SLURM job does not start

Hi,

I am having issues with running jobs - it just gets lunched and never starts. It looks the installation is fine but it could be problem with the cluster configuration or submission script. Any suggestions would be really helpful. I did try running the jobs with default cpu numbers but it didn’t help.

Thanks
Sudeep

@sudeepka What does the Overview tab of a “Launched” job show?

Hi @wtwmpel Here is the screenshot of the overview tab of the launched job.

Hello @sudeepka ,

did you run cryosparcm cluster connect?
Do you see Lane "something" (cluster) on the Resource Manager?
How does your cluster_info.json and cluster_script.sh look like?

Best,

Juan

@sudeepka If you haven’t yet resolved the problem, please post the output of
cryosparcm log command_core
shortly after scheduling a job, to ensure the log includes a recent record of a cluster job.

@jucastil ran the connect again and this is how it looks

Do you see Lane "something" (cluster) on the Resource Manager? -I don´t see any thing like this.

.sh I already shared in the earlier converstaion in this thread.
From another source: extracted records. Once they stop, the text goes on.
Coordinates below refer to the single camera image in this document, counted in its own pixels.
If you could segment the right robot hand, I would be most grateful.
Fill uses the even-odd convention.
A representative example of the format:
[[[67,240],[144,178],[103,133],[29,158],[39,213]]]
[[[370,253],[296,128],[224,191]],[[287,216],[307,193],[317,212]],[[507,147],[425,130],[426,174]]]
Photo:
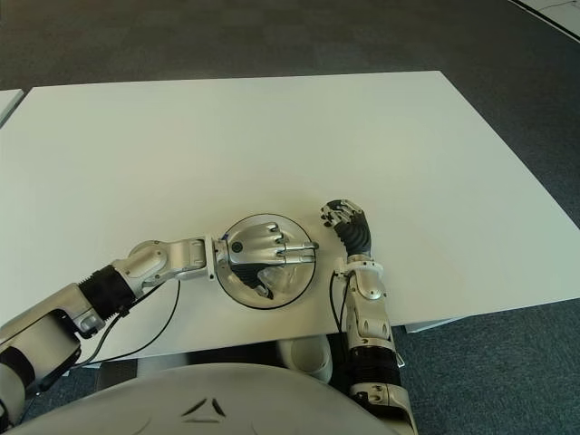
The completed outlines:
[[[334,199],[321,207],[321,219],[333,229],[347,256],[372,252],[372,235],[363,210],[349,199]]]

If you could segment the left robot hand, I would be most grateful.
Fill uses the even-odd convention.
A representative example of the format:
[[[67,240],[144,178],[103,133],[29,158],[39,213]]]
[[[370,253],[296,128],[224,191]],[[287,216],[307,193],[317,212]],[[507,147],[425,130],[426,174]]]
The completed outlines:
[[[273,310],[298,299],[314,278],[319,245],[292,219],[246,217],[214,242],[217,280],[237,303]]]

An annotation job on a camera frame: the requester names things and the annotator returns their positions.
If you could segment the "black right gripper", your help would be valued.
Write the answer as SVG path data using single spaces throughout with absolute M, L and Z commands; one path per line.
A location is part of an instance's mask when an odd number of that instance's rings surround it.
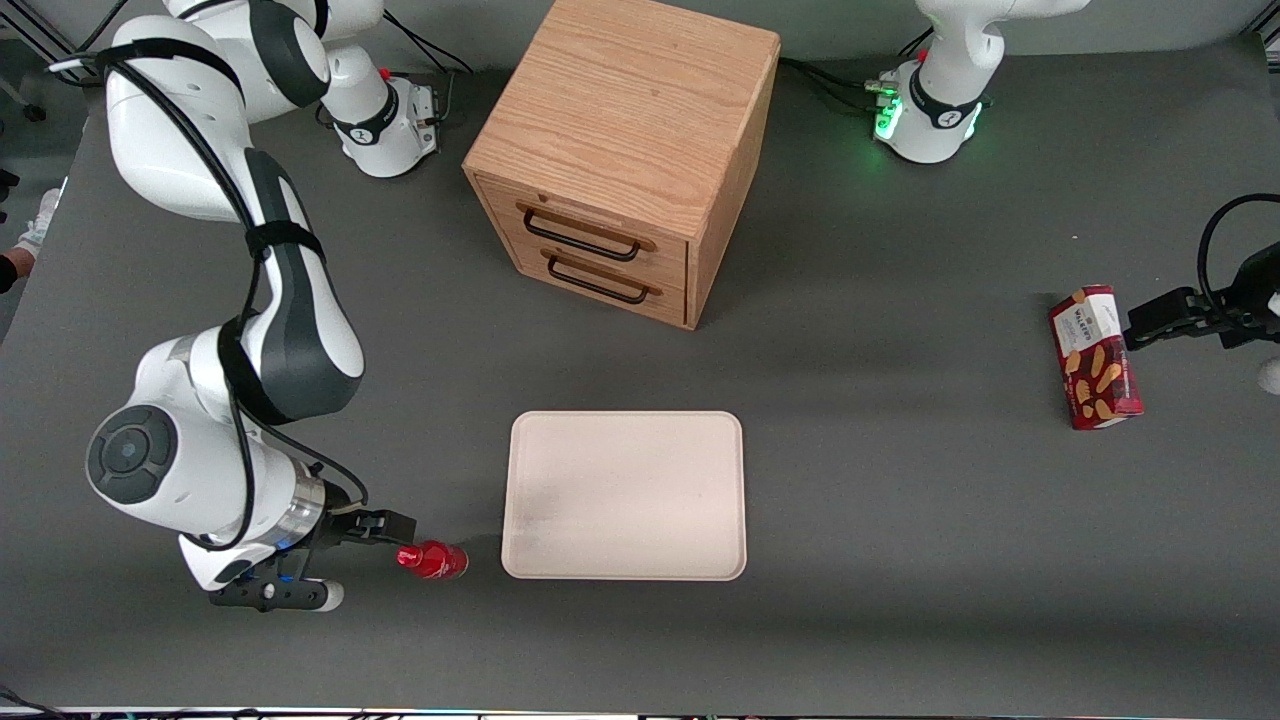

Here is my .json file

"name" : "2002260-gpu 1d",

"worker_bin_path" : "/sudeep/cryosparc_worker/bin/cryosparcw",

"cache_path" : "$LOCAL_SCRATCH",

"send_cmd_tpl" : "{{ command }}",

"qsub_cmd_tpl" : "sbatch {{ script_path_abs }}",

"qstat_cmd_tpl" : "squeue -j {{ cluster_job_id }}",

"qdel_cmd_tpl" : "scancel {{ cluster_job_id }}",

"qinfo_cmd_tpl" : "sinfo",

"transfer_cmd_tpl" : "cp {{ src_path }} {{ dest_path }}"

@wtempel No I have not resolved the problem yet. If I run cryosparcm log command_core I this this detail and I don´t see the recently started job there … tried few times running the command but no I don´t see the recent record. Also I see this error: OSError: [Errno 98] Address already in use. Here is the details :



Screen Shot 2022-01-20 at 11.03.38

Hi @sudeepka @wtempel for me looks like a communication problem (python issue)
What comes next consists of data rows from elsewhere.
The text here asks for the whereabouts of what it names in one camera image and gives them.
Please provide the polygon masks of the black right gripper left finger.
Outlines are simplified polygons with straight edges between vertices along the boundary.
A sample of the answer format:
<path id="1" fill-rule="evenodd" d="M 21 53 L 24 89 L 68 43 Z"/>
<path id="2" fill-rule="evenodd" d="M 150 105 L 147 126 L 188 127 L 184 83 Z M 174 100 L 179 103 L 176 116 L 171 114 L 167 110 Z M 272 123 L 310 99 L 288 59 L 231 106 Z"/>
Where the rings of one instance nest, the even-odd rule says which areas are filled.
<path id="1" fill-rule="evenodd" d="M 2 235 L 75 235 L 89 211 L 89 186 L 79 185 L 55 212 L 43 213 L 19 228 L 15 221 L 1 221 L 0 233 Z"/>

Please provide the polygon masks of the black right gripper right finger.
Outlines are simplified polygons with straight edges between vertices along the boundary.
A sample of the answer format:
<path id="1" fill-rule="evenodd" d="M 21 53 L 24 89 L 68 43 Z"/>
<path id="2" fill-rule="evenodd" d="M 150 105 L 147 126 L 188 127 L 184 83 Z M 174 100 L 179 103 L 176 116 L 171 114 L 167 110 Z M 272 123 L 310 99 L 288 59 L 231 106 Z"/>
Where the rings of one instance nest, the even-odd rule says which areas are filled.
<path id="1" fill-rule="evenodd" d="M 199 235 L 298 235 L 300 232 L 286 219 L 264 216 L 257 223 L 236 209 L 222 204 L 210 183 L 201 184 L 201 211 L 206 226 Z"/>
Cryosparc tries to launch the job but the port is not open or not available…

I would try stopping the cryosparc instance and starting it again pointing to a different port…

@sudeepka Is there another cryoSPARC master instance running on the same computer, perhaps installed by another user and relying on the same range of network ports?
Multiple cryoSPARC master instances on the same computer must be carefully isolated from each other.

@wtempel Thanks again for reaching me. I managed to fix it. My master was in bad state so I killed all the ongoing jobs and restarted the cryosparcm and ran cryosparcm cluster connect that perfectly helped.